Our task now is to learn $C_{target}$ from this dataset with a neural network with 7 convolutional layers with kernels of size 3.

# padding function to work modulo n
last = size(x,1)
xl = selectdim(x,1,last-l+1:last)
xr = selectdim(x,1,1:r)
cat(xl, x, xr, dims=1)
end

# neural network with 7 convolution layers
model = Chain(
CrossCor((3,),1=>1,bias=Flux.Zeros()),
CrossCor((3,),1=>1,bias=Flux.Zeros()),
CrossCor((3,),1=>1,bias=Flux.Zeros()),
CrossCor((3,),1=>1,bias=Flux.Zeros()),
CrossCor((3,),1=>1,bias=Flux.Zeros()),
CrossCor((3,),1=>1,bias=Flux.Zeros()),
CrossCor((3,),1=>1,bias=Flux.Zeros())
)

# MSE loss
loss(x, y) = Flux.Losses.mse(model(x), y)
loss_vector = Vector{Float32}()
logging_loss() = push!(loss_vector, loss(x, y))
ps = Flux.params(model)
# training loop
n_epochs = 1700
for epochs in 1:n_epochs
Flux.train!(loss, ps, data, opt, cb=logging_loss)
if epochs % 50 == 0
println("Epoch: ", epochs, " | Loss: ", loss(x,y))
end
end

By running this code, you can check that the network is training.
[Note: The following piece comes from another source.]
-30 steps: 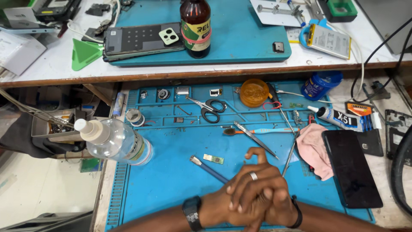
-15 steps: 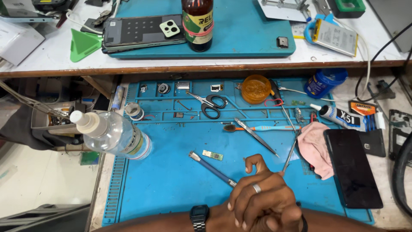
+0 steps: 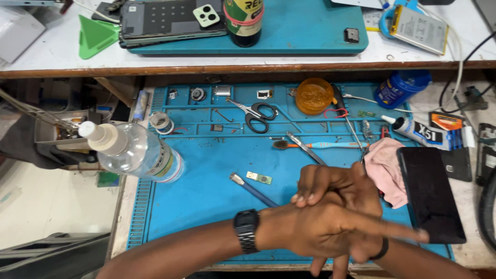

Now, we check that the trained network with 7 layers of convolutions with kernels of size 3 is close to the target convolution with kernel size 9. To do this, we extract the weights of each layer and map it back to a polynomial thanks to (17) and then we multiply the polynomials to get the polynomial associated with the stacked layers. This is done below:

pred = Polynomial([1])
for p in ps
if typeof(p) <: Array
pred *= Polynomial([p...])
end
end
plot(target, (-1.,1.)...,label="target")
ylims!((-10,10))
plot!(pred, (-1.,1.)...,label="pred")

We see that we get a pretty good approximation of our target polynomial. Below is the a gif showing the convergence of our network towards the target:

By stacking convolutions with kernel of size 3, we obtained a network with a receptive field of size 9.